• _Task item_:
Looking at the listing below, retype exactly the lines starting at the one containing "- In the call" and ending at the one containing "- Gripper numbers", both included, and nothing else.

• _Data below_:

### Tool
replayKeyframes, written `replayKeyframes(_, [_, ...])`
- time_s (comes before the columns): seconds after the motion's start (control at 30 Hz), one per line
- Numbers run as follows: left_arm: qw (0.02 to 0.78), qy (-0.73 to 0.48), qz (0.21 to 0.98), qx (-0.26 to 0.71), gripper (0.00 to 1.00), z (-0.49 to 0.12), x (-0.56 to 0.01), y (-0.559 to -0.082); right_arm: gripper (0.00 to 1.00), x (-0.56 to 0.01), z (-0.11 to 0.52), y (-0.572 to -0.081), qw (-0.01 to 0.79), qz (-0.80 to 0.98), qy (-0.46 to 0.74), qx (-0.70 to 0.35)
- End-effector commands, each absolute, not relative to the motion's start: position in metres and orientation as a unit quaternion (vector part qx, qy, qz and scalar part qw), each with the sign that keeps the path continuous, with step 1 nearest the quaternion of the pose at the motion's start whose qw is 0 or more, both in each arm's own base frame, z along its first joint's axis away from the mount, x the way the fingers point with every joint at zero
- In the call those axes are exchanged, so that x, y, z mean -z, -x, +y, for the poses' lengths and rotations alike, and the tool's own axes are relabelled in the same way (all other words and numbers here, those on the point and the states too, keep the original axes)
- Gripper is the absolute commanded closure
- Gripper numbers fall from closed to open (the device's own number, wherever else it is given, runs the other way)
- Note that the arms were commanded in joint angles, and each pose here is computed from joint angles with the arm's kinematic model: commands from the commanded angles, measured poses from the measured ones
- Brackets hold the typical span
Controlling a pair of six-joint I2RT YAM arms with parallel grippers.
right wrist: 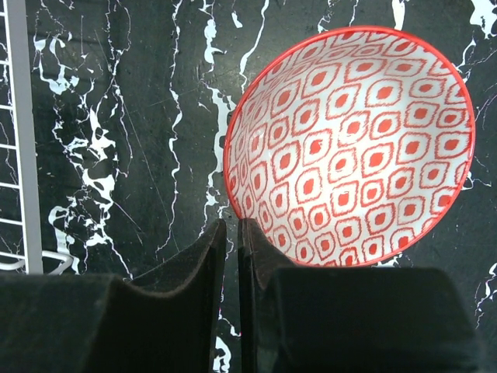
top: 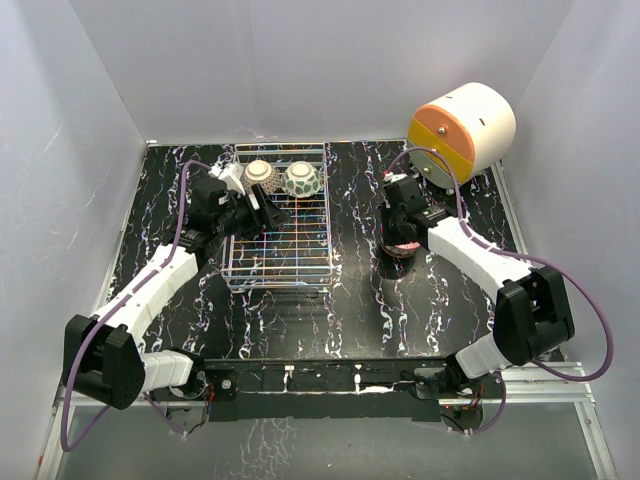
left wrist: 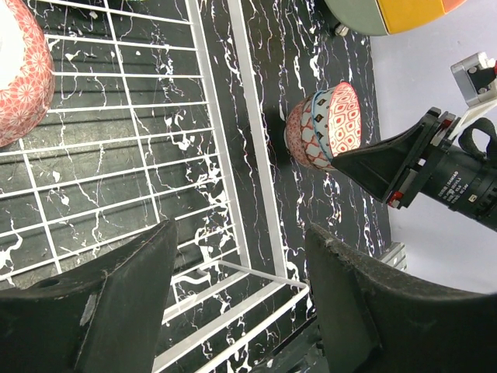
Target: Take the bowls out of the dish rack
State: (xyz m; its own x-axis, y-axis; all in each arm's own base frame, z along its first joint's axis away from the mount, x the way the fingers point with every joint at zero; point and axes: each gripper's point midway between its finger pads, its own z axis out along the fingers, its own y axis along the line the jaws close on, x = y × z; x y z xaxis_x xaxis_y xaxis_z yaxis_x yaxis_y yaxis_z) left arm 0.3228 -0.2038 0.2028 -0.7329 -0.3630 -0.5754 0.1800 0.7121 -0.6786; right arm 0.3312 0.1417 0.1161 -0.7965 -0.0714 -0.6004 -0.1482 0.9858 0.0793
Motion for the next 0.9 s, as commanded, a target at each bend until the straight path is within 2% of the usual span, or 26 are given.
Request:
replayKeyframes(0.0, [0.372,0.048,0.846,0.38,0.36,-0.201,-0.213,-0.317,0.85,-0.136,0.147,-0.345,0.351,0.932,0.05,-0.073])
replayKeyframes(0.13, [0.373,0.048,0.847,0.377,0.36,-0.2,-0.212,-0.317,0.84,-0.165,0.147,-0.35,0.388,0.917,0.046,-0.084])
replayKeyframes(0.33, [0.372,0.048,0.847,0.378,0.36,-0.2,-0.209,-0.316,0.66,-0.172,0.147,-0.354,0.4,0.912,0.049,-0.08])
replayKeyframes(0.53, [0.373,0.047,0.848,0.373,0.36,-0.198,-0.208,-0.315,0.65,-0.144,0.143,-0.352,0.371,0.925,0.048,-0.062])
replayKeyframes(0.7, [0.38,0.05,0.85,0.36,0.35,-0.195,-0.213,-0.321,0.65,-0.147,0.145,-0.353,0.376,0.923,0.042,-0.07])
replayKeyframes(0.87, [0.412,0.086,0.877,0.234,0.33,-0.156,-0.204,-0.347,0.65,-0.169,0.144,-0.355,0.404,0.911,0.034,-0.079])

• _Expected answer_:
- In the call those axes are exchanged, so that x, y, z mean -z, -x, +y, for the poses' lengths and rotations alike, and the tool's own axes are relabelled in the same way (all other words and numbers here, those on the point and the states too, keep the original axes)
- Gripper is the absolute commanded closure
- Gripper numbers fall from closed to open (the device's own number, wherever else it is given, runs the other way)

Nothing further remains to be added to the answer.